The local area teams will establish relationships with a range of partners, including CCGs, Local Healthwatch, health and wellbeing boards, local authorities, Public Health England local units and the CQC. Clinical networks will feed into the primary care system “with a particular focus on early diagnosis and timely treatment”. Public health commissioners will advise local area teams on priorities for the local
population, and work with them to develop health improvement initiatives that may include primary care.
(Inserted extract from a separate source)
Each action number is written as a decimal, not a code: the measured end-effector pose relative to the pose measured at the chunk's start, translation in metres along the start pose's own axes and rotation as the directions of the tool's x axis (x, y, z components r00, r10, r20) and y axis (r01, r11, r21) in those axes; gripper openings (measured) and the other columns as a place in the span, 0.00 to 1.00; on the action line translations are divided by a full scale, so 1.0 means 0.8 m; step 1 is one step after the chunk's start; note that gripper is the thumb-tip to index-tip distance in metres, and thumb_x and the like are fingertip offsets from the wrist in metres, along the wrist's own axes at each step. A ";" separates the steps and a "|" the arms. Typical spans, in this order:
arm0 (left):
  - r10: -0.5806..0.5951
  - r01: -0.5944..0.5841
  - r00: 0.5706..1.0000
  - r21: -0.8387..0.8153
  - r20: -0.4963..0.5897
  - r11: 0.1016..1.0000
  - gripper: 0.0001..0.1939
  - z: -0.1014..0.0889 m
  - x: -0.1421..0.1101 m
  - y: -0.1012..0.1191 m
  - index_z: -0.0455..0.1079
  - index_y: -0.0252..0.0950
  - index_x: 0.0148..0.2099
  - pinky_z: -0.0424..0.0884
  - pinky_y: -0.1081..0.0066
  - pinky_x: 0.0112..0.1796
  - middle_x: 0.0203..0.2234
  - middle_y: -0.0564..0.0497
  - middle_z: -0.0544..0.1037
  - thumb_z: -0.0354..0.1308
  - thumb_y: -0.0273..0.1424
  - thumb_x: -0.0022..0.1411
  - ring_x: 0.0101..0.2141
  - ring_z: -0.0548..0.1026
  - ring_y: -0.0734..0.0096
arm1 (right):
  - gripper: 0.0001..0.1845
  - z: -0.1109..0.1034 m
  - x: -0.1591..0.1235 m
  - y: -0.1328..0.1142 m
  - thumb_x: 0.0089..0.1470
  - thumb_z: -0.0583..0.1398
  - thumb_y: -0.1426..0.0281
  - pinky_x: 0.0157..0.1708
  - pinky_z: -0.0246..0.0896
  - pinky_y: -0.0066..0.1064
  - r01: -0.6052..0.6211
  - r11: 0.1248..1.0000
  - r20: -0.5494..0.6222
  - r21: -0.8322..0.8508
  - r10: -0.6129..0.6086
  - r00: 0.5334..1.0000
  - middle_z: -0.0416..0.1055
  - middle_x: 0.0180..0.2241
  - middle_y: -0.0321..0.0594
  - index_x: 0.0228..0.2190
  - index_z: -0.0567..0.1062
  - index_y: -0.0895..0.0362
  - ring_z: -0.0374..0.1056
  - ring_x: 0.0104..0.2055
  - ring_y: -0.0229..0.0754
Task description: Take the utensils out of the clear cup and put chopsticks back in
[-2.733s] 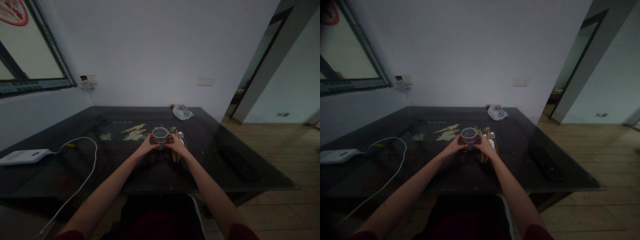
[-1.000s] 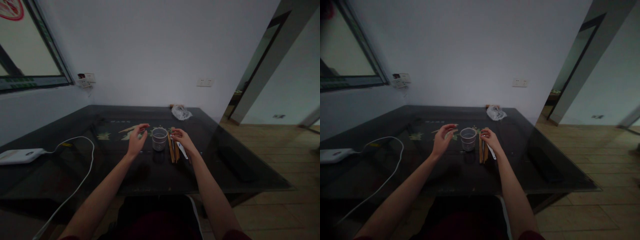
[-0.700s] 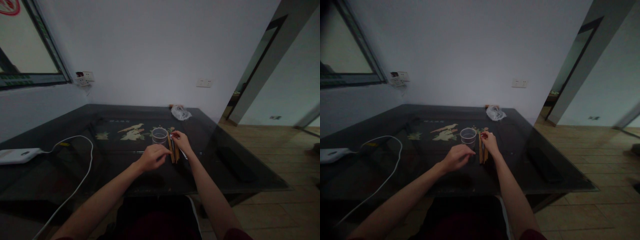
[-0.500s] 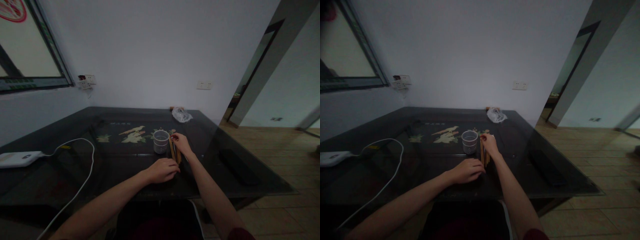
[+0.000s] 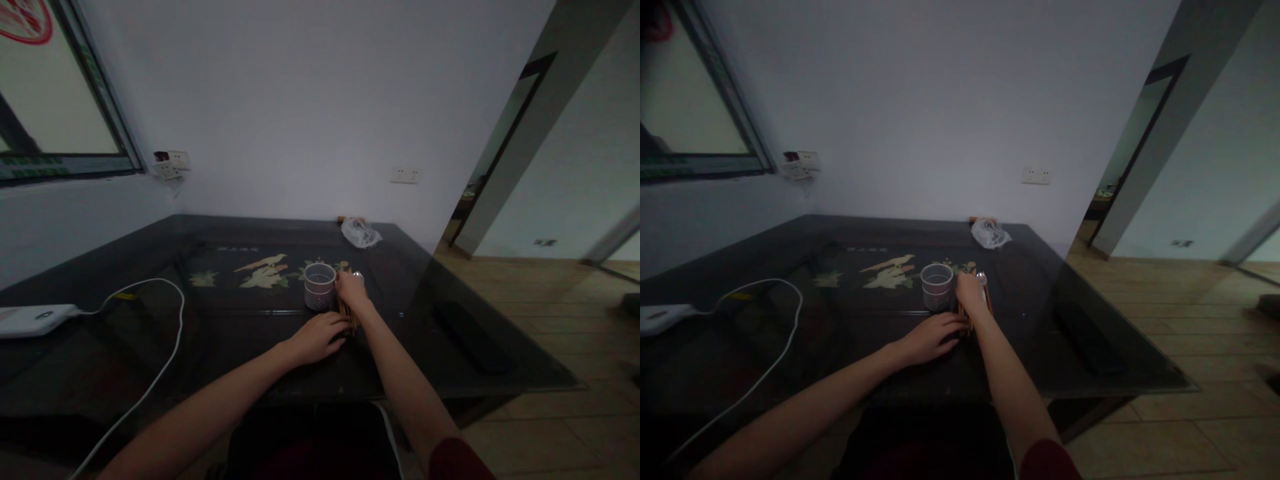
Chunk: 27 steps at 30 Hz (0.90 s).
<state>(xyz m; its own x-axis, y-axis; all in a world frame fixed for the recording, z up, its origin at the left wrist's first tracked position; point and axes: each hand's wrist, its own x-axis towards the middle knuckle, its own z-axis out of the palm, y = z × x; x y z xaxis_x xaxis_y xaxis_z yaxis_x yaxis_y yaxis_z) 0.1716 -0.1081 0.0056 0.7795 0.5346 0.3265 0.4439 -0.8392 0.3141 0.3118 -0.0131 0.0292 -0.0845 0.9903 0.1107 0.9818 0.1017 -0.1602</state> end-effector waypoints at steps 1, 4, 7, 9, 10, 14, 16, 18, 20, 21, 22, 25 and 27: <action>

The Board concludes: “During the next three to six months, we will fully explore all the interdependent relationships critical for the operating model and take any action necessary to ensure that they will work effectively.” It encourages discussion of the model within PCT clusters and feedback on
potential improvements.

A business network
The single operating model for primary care commissioning is not so much a ‘one size fits all’ as an ‘all things to all people’. It shows the old hierarchical NHS giving way to something much closer to a business network, with shared rules and goals but different cultures. The imprecision of the arrangements described displays the will to promote clinical innovation and business
development.

The emerging structure is designed to give GPs more confidence that they will be neither isolated nor controlled. Those who need guidance and support will receive it, while others will have the freedom to change treatment pathways and business models. This will help to defuse opposition to reform in the
profession, while setting the stage for further changes.

For pharma, the new model points to the development of a complex and flexible customer network with many points of contact. Key account managers are much concerned with how primary care operates and the factors influencing it. This model shows primary care in a dynamic field of NHS and other stakeholders, responding to ideas from all sides: an exciting prospect for suppliers.